11. The Bowl Cut (1980s-90s)
As a part of his Three Stooges persona, actor and comedian Moe Howard wore the Bowl Cut, a style characterized by short hair on the sides and back, as if someone put a bowl on the head and cut off all the visible hair. In late twentieth century, however, the Bowl Cut resurfaced as a part of rock music’s counterculture originally credited to the Ramones and the Beatles, until the mid-1990s when its popularity faded. Modern actor, Jim Carrey (above) rocked the Bowl Cut for his role in the 1994 film Dumb & Dumber.
12. The Hi-Top Fade (1980s-90s)
A symbol of the Golden Era of urban contemporary and Hip Hop music during the late 1980s and early 90s, the Hi-Top Fade was common among African-American youths, until it fell completely out of style by 1997. The Hi-Top Fade called for cut off or very low sides and very long hair on the top of the head, as seen in the photo (above) of Christopher ‘Kid’ Reid (left) from the popular hip-hop and comedy duo from New York City, Kid ‘n Play.

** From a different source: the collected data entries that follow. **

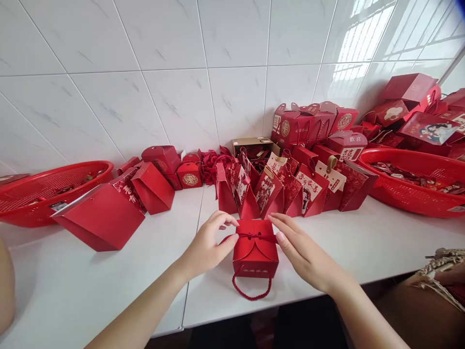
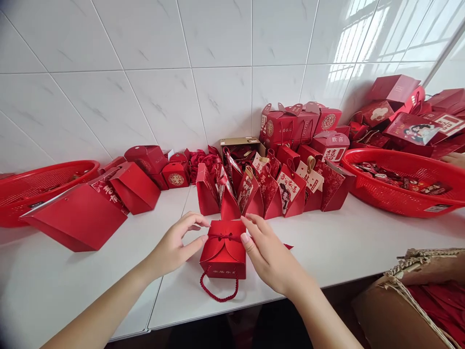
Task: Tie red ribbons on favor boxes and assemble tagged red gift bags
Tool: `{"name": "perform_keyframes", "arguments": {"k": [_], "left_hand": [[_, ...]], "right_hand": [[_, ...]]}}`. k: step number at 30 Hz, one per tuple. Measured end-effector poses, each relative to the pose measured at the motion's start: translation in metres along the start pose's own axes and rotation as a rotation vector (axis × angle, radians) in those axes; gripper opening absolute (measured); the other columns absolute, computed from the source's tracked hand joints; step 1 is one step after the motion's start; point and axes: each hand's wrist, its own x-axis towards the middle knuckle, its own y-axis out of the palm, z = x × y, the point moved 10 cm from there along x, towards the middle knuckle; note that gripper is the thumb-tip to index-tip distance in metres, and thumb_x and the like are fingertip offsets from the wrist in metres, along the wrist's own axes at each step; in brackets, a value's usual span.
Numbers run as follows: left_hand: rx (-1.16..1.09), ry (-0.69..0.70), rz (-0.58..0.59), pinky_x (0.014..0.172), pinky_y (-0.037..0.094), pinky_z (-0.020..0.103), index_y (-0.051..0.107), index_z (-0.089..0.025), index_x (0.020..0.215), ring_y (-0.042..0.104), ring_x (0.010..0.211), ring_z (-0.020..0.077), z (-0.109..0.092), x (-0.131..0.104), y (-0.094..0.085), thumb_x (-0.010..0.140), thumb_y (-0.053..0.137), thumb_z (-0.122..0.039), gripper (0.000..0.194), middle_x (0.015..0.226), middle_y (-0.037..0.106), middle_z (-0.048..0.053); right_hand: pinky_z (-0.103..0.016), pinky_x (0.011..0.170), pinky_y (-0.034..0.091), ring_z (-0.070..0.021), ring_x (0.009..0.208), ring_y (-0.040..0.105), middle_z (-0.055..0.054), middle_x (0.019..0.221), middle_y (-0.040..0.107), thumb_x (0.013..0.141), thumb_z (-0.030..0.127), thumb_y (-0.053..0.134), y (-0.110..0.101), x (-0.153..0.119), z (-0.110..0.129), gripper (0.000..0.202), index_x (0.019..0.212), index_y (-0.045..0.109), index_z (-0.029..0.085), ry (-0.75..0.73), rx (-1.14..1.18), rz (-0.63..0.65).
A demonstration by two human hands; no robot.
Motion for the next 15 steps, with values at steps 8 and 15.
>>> {"name": "perform_keyframes", "arguments": {"k": [8, 15], "left_hand": [[-0.338, -0.389, 0.3, 0.058, 0.039, 0.024, 0.044, -0.022, 0.096, 0.051, 0.071, 0.0129, 0.044, 0.002, 0.042, 0.08, 0.061, -0.039, 0.028, 0.088, 0.051, -0.001], [-0.243, -0.402, 0.283, 0.05, 0.023, 0.023, 0.045, -0.018, 0.066, 0.029, 0.055, 0.0088, 0.052, 0.0, 0.022, 0.079, 0.064, -0.058, 0.045, 0.064, 0.035, -0.006]], "right_hand": [[-0.036, 0.082, 0.054, -0.0211, 0.095, 0.064, -0.008, 0.116, 0.059, 0.098, 0.053, 0.04, 0.02, 0.002, -0.033, 0.054, 0.145, 0.035, 0.026, 0.196, 0.212, 0.039], [-0.023, 0.054, 0.035, -0.0105, 0.056, 0.037, 0.009, 0.062, 0.038, 0.087, 0.043, 0.063, 0.0, 0.007, -0.04, 0.031, 0.083, 0.038, 0.024, 0.141, 0.361, -0.044]]}}
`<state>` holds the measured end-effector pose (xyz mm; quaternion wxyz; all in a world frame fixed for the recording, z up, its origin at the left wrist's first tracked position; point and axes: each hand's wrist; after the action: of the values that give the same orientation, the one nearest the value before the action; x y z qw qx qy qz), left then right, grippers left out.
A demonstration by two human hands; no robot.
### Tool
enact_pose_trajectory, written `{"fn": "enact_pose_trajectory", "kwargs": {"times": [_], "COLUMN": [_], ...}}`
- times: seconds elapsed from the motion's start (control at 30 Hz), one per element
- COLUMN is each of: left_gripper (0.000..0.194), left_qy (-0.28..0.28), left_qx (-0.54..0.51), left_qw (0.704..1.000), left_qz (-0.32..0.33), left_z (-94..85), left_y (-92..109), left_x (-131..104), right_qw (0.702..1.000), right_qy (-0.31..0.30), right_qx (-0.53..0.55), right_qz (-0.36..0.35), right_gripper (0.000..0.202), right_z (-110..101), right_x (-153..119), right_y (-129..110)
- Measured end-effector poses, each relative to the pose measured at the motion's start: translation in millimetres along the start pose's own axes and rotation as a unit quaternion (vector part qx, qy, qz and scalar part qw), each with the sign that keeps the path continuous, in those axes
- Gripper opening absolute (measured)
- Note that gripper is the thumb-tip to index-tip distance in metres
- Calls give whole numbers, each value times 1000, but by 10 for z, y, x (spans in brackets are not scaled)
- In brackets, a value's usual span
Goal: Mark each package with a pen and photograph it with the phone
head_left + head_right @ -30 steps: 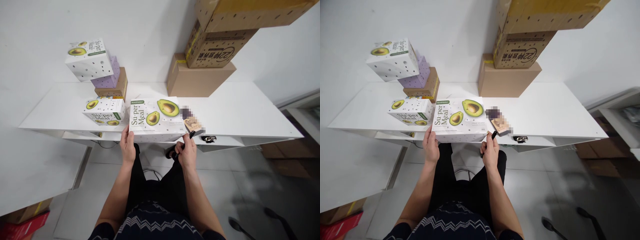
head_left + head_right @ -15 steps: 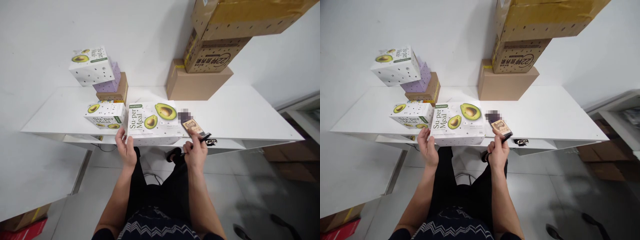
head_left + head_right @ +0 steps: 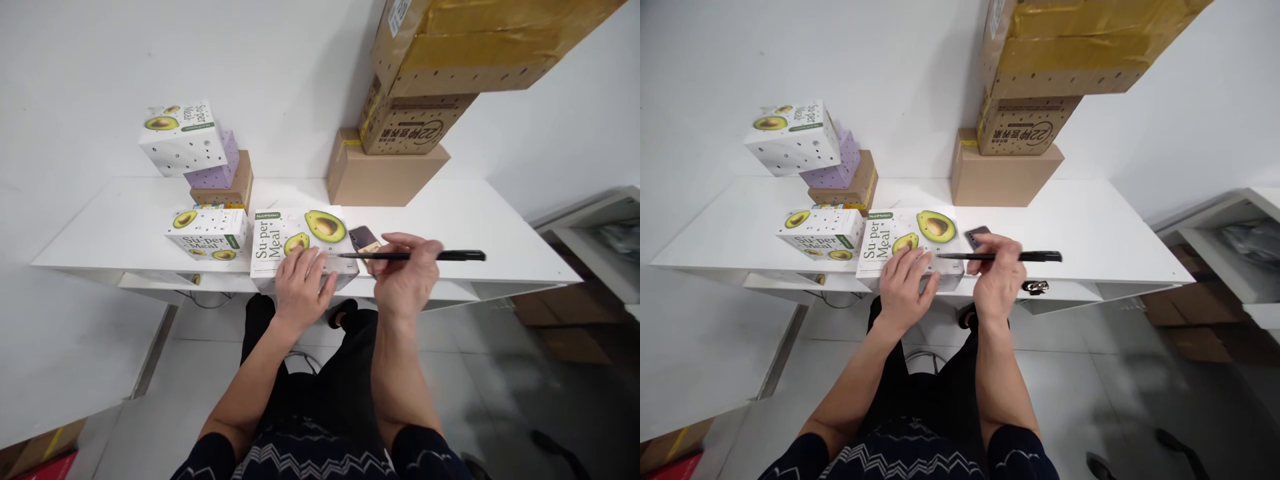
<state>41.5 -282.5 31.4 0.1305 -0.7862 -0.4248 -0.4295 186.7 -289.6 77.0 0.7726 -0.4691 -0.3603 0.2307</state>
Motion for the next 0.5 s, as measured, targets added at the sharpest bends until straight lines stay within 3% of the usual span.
{"fn": "enact_pose_trajectory", "kwargs": {"times": [0.1, 0.23, 0.5], "left_gripper": [40, 43, 45], "left_qy": [-63, -94, -87], "left_qx": [63, 81, 73], "left_qw": [996, 992, 994], "left_qz": [4, 3, -4], "left_z": [16, 10, 64], "left_y": [7, 8, -16], "left_x": [2, -3, -43], "right_qw": [997, 986, 967], "right_qy": [-71, -155, -190], "right_qx": [-29, -52, -166], "right_qz": [15, 23, 12], "right_gripper": [37, 21, 14], "right_z": [133, 249, 240], "right_x": [56, 133, 102], "right_y": [114, 304, 365]}}
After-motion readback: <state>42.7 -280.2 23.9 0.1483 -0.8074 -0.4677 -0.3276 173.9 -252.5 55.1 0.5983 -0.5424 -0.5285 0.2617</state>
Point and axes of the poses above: each hand's wrist, its own x-axis towards the middle knuckle, its own z-axis out of the palm, y = z × x, and after that the axes turned 2 degrees about x, right-handed
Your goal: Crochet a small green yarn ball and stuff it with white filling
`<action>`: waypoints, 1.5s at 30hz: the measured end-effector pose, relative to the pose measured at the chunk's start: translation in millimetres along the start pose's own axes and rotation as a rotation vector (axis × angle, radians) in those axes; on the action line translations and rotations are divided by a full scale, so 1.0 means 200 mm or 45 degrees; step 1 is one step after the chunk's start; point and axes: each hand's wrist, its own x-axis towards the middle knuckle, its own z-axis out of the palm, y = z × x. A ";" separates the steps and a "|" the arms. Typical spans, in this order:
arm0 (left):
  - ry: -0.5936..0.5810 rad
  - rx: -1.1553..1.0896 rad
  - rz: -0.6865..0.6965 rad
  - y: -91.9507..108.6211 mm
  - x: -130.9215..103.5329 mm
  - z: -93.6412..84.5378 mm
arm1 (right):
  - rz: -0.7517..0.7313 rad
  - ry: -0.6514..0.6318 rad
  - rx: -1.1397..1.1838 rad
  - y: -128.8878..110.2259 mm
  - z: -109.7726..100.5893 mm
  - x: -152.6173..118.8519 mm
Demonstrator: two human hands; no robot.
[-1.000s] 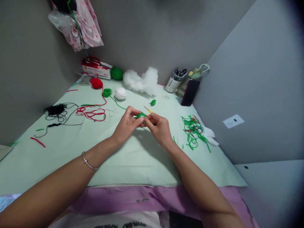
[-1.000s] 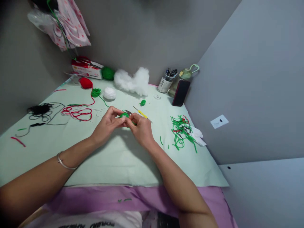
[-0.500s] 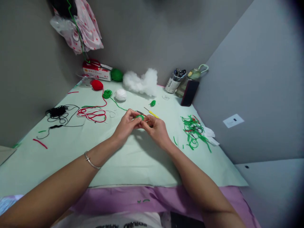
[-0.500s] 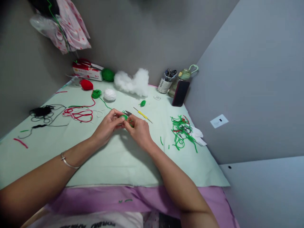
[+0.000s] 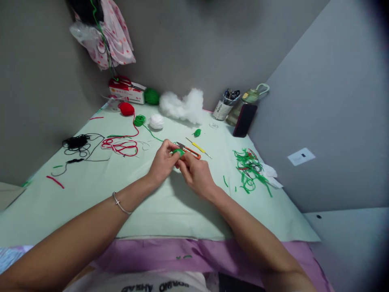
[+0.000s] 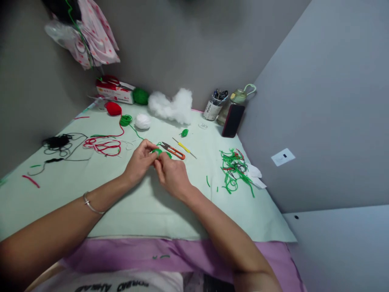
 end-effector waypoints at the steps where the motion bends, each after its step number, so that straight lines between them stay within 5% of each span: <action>1: -0.002 0.006 -0.023 0.00 0.00 0.00 | 0.000 -0.011 -0.041 0.00 0.01 0.00; 7: -0.095 -0.023 -0.159 0.03 0.00 -0.02 | 0.150 0.152 -0.132 0.05 -0.03 0.05; 13: -0.139 -0.056 -0.111 0.04 -0.03 0.00 | 0.288 0.144 0.226 0.10 -0.06 0.08; 22: -0.006 0.051 0.051 -0.03 0.01 -0.01 | 0.076 0.062 0.137 0.00 0.00 0.01; 28: -0.001 0.044 0.229 -0.02 -0.03 0.02 | 0.239 0.103 0.742 0.03 0.00 0.07; 34: -0.121 0.018 0.166 0.02 -0.05 0.01 | 0.210 0.260 0.371 0.08 -0.03 0.06; 40: -0.107 0.035 0.058 0.03 -0.01 -0.02 | 0.009 0.034 0.163 0.02 -0.06 0.02; 45: -0.015 0.067 0.049 0.00 0.01 -0.03 | 0.021 -0.060 0.158 -0.02 -0.01 0.00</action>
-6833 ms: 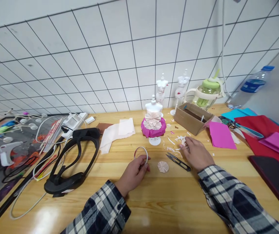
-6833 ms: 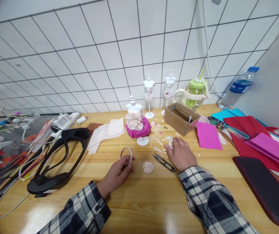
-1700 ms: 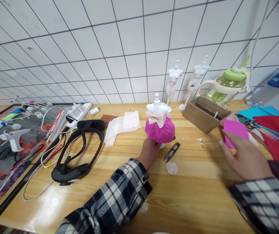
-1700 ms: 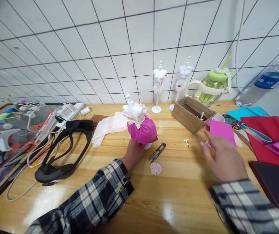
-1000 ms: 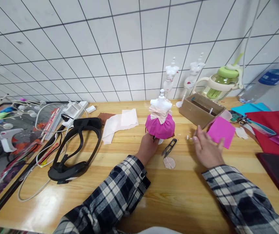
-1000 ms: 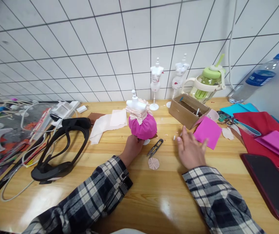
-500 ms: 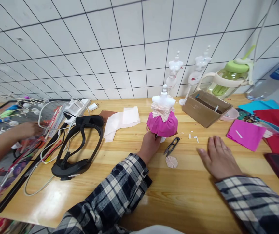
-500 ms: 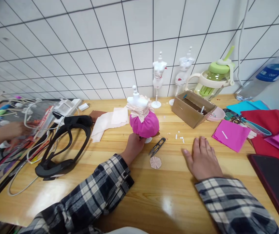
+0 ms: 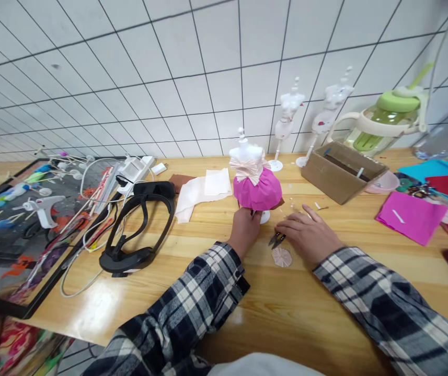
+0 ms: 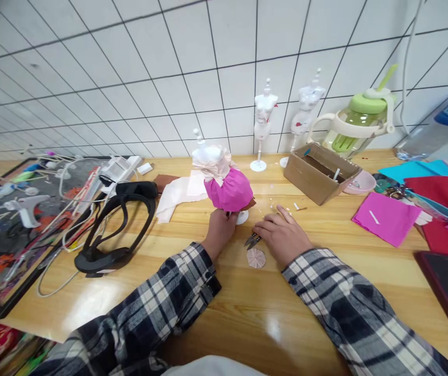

13. The Buzz Cut (1990s-2000s)
A very short haircut that can make the face look more defined, the classic Buzz Cut was a fashionable unisex hairstyle in the late 20th century made popular by celebrities including Kevin Costner, George Michael, Sinéad O’Connor and Natalie Portman. Armed forces recruits also wore the Buzz Cut upon entering training, originally to prevent the spread of lice and later to provide ease of maintenance, cooling and uniformity. Justin Timberlake (above) is a modern wearer of the Buzz Cut, which has yet to go out of style as a sexy and low-maintenance cut that accommodates all types of hair.
14. The Fauxhawk (2000s)
A hairstyle that has transcended to all hair types and genres over the years, the Fauxhawk closely resembles the style of a Mohawk, only without shaving the sides of the head. The Fauxhawk re-emerged in the spotlight of style and fashion in the early 2000s, and some of the more popular modern sports figures and fashion models continue to sport Fauxhawks in various lengths, textures and colors. Actor, Jude Law (above), wears a conservative Fauxhawk complete with shorter sides blended into a longer length on the top of the head.
15. Emo Hairstyle (Today)
The most recent hairstyle trend on our list, the “Emo” cut worn by Justin Bieber (above) has become an icon of fashion among people of all ages across the country. In fact, approximately 6 out of every 10 kids are now requesting the style, informally known as the “Bieber,” with many going as far as to process their wavy or curly hair chemically to achieve the straight, feathery effect worn by the teen pop star.